# Greetings from Northern California



## deckofficer (Feb 18, 2012)

Hi all,

Name is Bob, retired merchant marine and CMA grad. Sailed the Sea of Cortez ages ago, looking forward to my return to the cruising life before I'm too old to get it (the sail) up.


----------



## Lake Superior Sailor (Aug 23, 2011)

Welcome aboard! So what you plan on sailing? I don't think T Buckets float!...Dale


----------



## deckofficer (Feb 18, 2012)

Dale,

Thanks for the welcome. My last boat was a 1968 Cal 40. I'm currently leaning towards a 10~20 year old PDQ 36 with outboards, as I'm a singlehander.


----------



## bljones (Oct 13, 2008)

Welcome aboard, bob.


----------



## deckofficer (Feb 18, 2012)

bljones said:


> Welcome aboard, bob.


Thanks. With you declaring yourself "openly nasty", and greeting new members, I'm glad to see SailNet is putting their best foot forward. lol


----------



## Lake Superior Sailor (Aug 23, 2011)

Cal 40 is my dream boat , Cal 28 what I could find/afford. So how was the Cal 40? ....Dale


----------



## deckofficer (Feb 18, 2012)

Lake Superior Sailor said:


> Cal 40 is my dream boat , Cal 28 what I could find/afford. So how was the Cal 40? ....Dale


If it is your dream boat I'm sure I won't be able to add to anything you have already learned about it. I know everyone says this about their boat, but it was in fact a fast old boat. I singlehanded it down from Long Beach to Cabo, and then up the Sea to Mulege in almost 1/2 the passage time planned. 1470 nm in 151 1/2 hours to Sanispac anchorage. Did have an unusual amount of downwind sailing for that time of year, but never expected 230 nm daily runs from a boat so long in the tooth. It was 20+ years old when I bought it. Couple years later, Stan Honey won the Transpac in his almost 30 year old Cal 40. So they are fast downwind.

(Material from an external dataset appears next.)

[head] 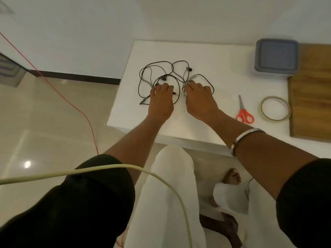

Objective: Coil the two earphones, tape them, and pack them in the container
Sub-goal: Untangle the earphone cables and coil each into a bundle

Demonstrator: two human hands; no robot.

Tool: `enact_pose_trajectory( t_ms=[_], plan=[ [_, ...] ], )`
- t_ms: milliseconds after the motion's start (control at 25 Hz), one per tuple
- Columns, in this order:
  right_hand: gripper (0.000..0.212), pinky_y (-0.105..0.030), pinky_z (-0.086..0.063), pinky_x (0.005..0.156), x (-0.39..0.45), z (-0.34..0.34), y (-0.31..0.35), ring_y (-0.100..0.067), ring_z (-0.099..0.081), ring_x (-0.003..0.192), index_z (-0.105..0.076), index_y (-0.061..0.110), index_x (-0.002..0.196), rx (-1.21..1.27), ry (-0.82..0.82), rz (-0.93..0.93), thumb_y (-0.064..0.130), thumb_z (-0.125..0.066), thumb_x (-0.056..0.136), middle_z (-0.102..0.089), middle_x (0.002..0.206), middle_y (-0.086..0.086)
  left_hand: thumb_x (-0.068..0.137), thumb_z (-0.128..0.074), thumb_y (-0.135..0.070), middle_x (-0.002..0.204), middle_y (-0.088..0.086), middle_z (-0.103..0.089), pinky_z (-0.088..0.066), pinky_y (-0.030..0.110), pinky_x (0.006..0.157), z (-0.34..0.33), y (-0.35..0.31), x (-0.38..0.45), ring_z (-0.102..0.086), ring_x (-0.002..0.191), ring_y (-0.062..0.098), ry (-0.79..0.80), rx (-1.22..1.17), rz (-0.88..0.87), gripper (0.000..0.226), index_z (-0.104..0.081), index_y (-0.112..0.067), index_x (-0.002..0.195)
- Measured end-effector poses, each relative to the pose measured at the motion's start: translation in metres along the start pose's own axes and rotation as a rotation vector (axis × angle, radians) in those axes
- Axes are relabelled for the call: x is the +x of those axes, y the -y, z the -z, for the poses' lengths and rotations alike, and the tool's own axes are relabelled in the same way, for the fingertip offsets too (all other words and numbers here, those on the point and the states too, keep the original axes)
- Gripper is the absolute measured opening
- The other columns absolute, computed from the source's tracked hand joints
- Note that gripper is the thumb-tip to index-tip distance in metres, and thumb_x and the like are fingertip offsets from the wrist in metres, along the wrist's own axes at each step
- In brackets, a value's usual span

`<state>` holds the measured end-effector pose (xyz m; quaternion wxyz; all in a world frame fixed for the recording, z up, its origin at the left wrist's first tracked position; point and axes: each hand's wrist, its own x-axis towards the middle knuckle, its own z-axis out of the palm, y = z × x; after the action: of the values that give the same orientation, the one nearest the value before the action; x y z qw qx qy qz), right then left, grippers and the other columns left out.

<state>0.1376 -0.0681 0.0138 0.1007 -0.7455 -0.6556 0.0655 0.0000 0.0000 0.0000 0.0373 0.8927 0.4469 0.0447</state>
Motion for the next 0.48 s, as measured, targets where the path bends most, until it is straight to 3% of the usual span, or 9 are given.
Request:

Sold it and looking for a PDQ 36 cat now.

Who are the cat folks on the forum? Any PDQ owners?


----------



## Lake Superior Sailor (Aug 23, 2011)

My cal is a flattop 28 kind of looks like an old shoe, Fits good though & about as roomy a 28 the you will find. What style did you have as they made many types? As for PDQ owners you should place a thread asking, & I'm sure you will find them...Dale


----------



## deckofficer (Feb 18, 2012)

It just was a production race boat, that with careful consideration during fitting out for cruising, didn't put on too much weight. It wasn't a cut throat race boat where cockpit combings had been removed, just a sloop rig, tired but still fast, light displacement (for the day) boat. It has been almost 30 years back, so memory is fading, but other than Rhodes 19s, Flying Juniors, et al, it was my 1st serious boat.


----------



## mikel1 (Oct 19, 2008)

deckofficer: If you want to talk multihulls look up "sailingdog" he's around somewhere, and the man for multi's . . .Welcome aboard!


----------



## deckofficer (Feb 18, 2012)

Thanks mikel1, I'll do that. Still in "lurk" mode, reading posts to this forum.


----------



## Amazing Grace (Feb 19, 2012)

Hi Bob, our first sailboat was an Islander 44, Bill Lapworth design. We sailed the south pacific in her. Her lines were very much like the Cal 40's (another Bill Lapworth design, right?). She was oh so quick - and oh so tender too! She had a heck of a boom on her; lots of sail area. Great downwind (like SF to Hawaii) , but otherwise, always over-canvassed. I remember that boat fondly.


----------



## deckofficer (Feb 18, 2012)

Yep Bill for both. I think it was 1963 when the radical and ultra light (for its time) Cal 40 came on the scene. Now, I was only 11 and sailing a Flying Junior, but I remember the Sail magazines going ga-ga over its performance, especially downhill. 

Then when I was an adult, read Steve Dashew saying good things about the Cal 40, and back then you could buy a clapped out Cal racer for $15K, so I did. Best nautical bang for the buck I'll ever experience.


----------



## tomperanteau (Jun 4, 2009)

deckofficer said:


> Hi all,
> 
> Name is Bob, retired merchant marine and CMA grad. Sailed the Sea of Cortez ages ago, looking forward to my return to the cruising life before I'm too old to get it (the sail) up.


So many seem to be coming (back) into sailing these days. Great to see the community growing.

If you sail past San Pedro, let us know and perhaps we can yell at one another as you sail by.


----------



## deckofficer (Feb 18, 2012)

tomperanteau said:


> So many seem to be coming (back) into sailing these days. Great to see the community growing.
> 
> If you sail past San Pedro, let us know and perhaps we can yell at one another as you sail by.


I hope it is at least 10 years from now when I'm 70. I retired to take care of my 92 year old dad. Great old guy, used to race bicycles till 85.


----------